Only lines holding the word "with" are needed; copy each of them from the material.

**DATA BLOCK**.
----------------------------------------
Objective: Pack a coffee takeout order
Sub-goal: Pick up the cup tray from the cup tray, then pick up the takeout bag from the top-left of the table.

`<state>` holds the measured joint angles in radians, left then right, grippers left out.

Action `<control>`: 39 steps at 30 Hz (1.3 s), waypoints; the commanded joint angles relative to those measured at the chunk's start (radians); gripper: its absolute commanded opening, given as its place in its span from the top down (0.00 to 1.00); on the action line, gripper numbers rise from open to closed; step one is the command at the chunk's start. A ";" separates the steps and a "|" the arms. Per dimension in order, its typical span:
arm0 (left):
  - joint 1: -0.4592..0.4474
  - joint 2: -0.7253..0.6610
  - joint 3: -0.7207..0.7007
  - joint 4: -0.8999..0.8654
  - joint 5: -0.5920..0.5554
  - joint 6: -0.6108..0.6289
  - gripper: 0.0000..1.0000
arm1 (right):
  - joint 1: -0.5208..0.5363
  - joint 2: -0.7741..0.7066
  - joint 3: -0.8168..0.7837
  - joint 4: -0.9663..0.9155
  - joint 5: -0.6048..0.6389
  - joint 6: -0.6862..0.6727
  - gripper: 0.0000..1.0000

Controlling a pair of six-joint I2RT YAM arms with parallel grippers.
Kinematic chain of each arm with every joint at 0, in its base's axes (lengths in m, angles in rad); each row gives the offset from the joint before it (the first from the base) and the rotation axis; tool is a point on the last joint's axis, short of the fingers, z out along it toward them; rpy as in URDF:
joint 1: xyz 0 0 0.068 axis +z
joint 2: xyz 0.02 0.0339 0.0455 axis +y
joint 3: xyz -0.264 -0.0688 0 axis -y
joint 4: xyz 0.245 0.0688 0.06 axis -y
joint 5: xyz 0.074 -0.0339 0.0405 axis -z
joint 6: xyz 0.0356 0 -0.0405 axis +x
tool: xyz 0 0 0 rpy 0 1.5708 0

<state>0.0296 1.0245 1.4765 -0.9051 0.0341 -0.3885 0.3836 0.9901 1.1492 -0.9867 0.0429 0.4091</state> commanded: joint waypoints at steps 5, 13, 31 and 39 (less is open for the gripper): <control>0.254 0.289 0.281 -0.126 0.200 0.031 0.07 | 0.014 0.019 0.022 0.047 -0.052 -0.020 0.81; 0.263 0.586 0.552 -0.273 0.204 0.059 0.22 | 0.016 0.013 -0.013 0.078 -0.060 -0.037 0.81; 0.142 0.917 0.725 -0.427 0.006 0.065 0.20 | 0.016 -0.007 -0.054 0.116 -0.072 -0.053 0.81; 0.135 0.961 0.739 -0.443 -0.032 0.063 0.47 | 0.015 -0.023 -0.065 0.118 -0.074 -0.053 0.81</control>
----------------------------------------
**SOLUTION TO THE EXERCISE**.
Controlling a pair of six-joint I2RT YAM arms with parallel grippers.
Kinematic chain of each arm with every joint at 0, in its base's axes (lengths in m, angles in rad); each row gives the offset from the joint before it (the first from the base) and the rotation axis; tool is a point on the last joint's axis, short of the fingers, z out along it toward them; rpy as in URDF:

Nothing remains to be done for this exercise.